His 9th slide here basically outlines how to quantitatively identify what your
core problem is:
[https://www.dropbox.com/s/a75lejeqli1rmrs/Suhail%20Doshi%20-...](https://www.dropbox.com/s/a75lejeqli1rmrs/Suhail%20Doshi%20-%20How%20to%20Measure%20Your%20Product.pdf?dl=0)

------
machinecontrol
Instead of trying to fight your analytical tech brain, reframe the sales
process as a technical optimization problem.

That comes down to looking for bugs that “crash” the sales process(objections)
and optimizing performance of the sales cycle by decreasing the time it takes
to close.

After every sales call, log objections as well as ideas the prospect seemed to
respond to positively in a spreadsheet or CRM. Over time, patterns will emerge
and you will naturally optimize for being better at sales.

------
JamesBarney
I'd recommend the reddit sales community [0] as a good place to start, and
specifically the best of thread.

They'll go over everything you need to know about sales. The first thing to
learn is that sales is an umbrella term for a lot of different activities many
of which won't be relevant to the type of sales you do.

The first two questions you should answer is what type of sale are you making
and to who.

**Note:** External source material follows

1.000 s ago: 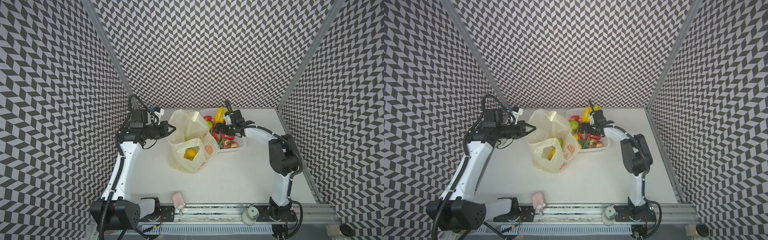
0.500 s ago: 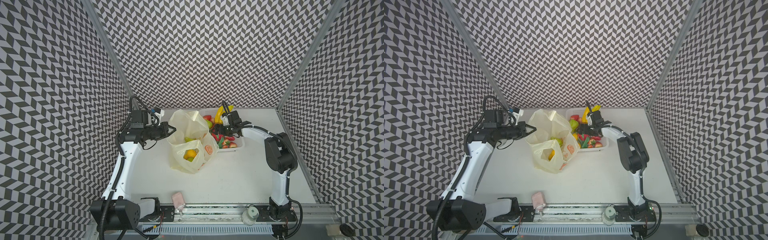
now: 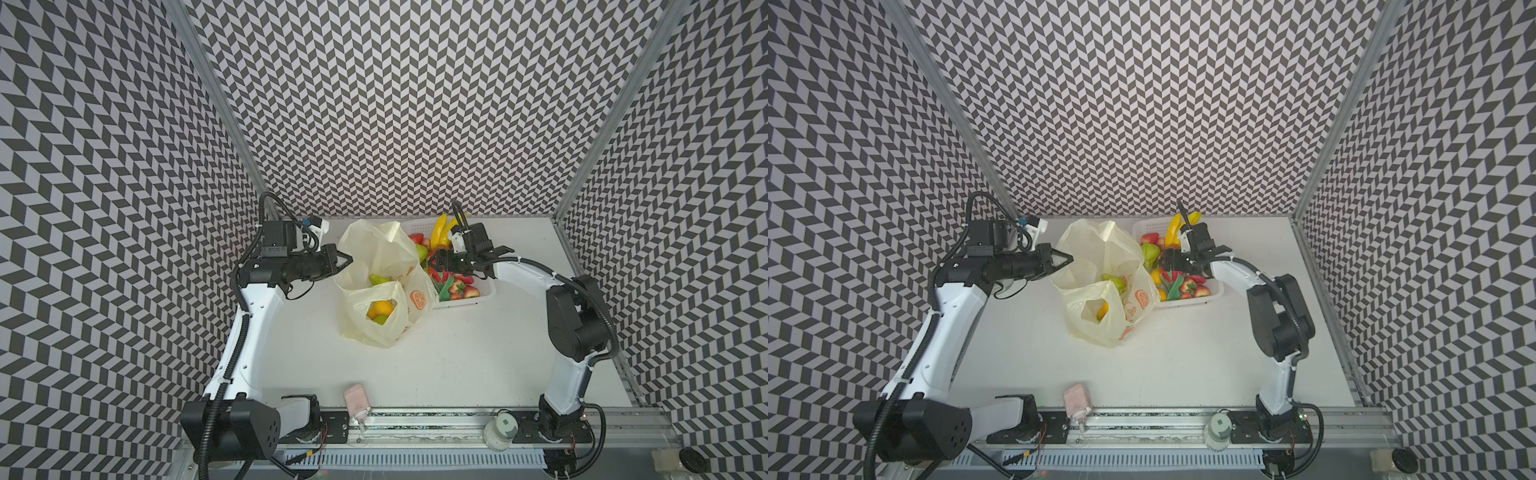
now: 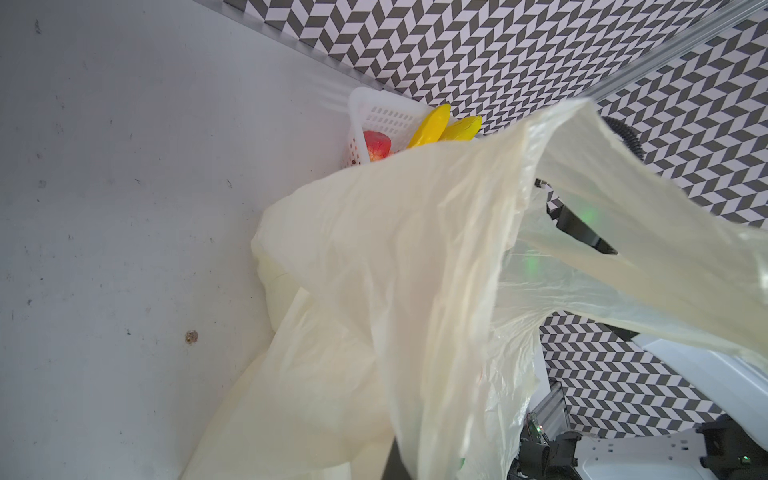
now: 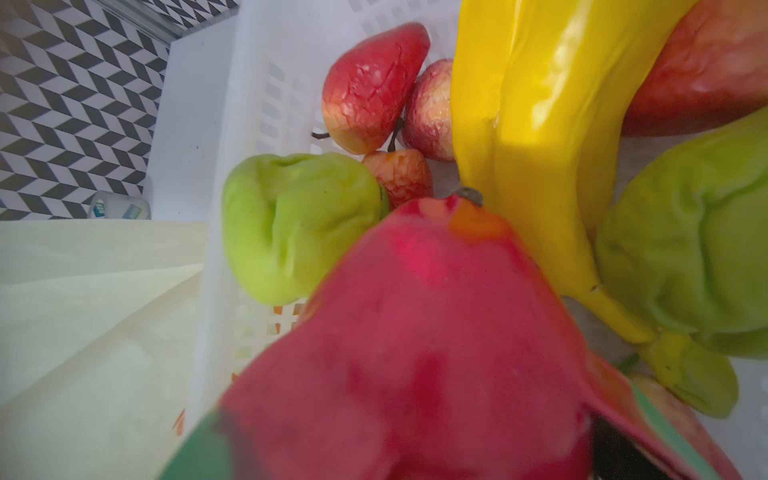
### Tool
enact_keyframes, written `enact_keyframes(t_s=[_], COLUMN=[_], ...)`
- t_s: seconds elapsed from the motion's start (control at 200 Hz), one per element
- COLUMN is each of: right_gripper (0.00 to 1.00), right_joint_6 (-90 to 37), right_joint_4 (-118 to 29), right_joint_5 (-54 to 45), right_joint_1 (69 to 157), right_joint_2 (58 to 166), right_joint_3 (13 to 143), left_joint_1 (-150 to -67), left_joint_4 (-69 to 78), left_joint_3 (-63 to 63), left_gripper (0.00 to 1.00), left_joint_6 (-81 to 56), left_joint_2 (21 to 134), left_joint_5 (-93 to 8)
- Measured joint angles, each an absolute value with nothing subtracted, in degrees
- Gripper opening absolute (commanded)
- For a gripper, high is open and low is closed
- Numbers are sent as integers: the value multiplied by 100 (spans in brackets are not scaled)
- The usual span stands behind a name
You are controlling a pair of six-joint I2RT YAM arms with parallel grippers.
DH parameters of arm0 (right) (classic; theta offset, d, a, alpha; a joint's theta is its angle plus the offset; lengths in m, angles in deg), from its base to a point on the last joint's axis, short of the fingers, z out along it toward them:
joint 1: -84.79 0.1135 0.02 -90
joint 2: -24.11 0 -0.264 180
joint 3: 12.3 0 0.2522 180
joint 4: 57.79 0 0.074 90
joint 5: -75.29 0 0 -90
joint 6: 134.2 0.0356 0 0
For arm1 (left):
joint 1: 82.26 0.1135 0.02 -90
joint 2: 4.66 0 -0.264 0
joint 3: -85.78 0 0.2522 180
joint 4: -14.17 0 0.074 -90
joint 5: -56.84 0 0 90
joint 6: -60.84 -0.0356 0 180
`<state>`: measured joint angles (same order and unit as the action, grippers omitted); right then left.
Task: Place the fake fruits into the plastic bag and tie a complex knot
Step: 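Lower the right gripper and grasp the red dragon fruit in the basket, then lift the dragon fruit and carry it into the bag with the right gripper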
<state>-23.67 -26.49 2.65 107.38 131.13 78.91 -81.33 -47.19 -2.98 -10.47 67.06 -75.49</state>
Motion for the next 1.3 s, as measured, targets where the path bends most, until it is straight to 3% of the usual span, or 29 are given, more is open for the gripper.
enact_keyframes(t_s=[0.411, 0.776, 1.107, 1.297], right_gripper=[58, 57, 56, 54], right_joint_6=[-2529, -2579, -2428, -2273], right_joint_4=[-2599, -2874, -3093, -3329], right_joint_5=[-268, -738, 68, 270], right_joint_1=[10613, 10561, 10631, 11328], right_joint_2=[12068, 10416, 9078, 8357], right_joint_3=[7692, 6934, 6394, 5968], left_joint_1=[-8133, -8135, -8135, -8137], left_joint_4=[-4712, -4651, -4612, -4596], left_joint_3=[-267, -167, -130, -84], left_gripper=[0, 0, 0, 0], left_joint_6=[-1042, -1020, -1005, -1003], left_joint_2=[6689, 6680, 6667, 6667], left_joint_5=[-7638, -7741, -7780, -7785])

Selling a $5/month consumer product is very different from selling
$300,000/yr product to the CFO of a fortune 500.

[0]
[https://www.reddit.com/r/sales/comments/3y1jb9/the_best_thre...](https://www.reddit.com/r/sales/comments/3y1jb9/the_best_threads_of_rsales/)

------
ada1981
Learn to develop a deeply secure emotional attachment style.

Once I unlocked this, my close rate and inbound referrals went through the
roof.

Literally closing 95% of leads and 100% of leads are from referrals.

Granted, this is in person 1 on 1 work but isn’t sense is that will translate
into the other work you do.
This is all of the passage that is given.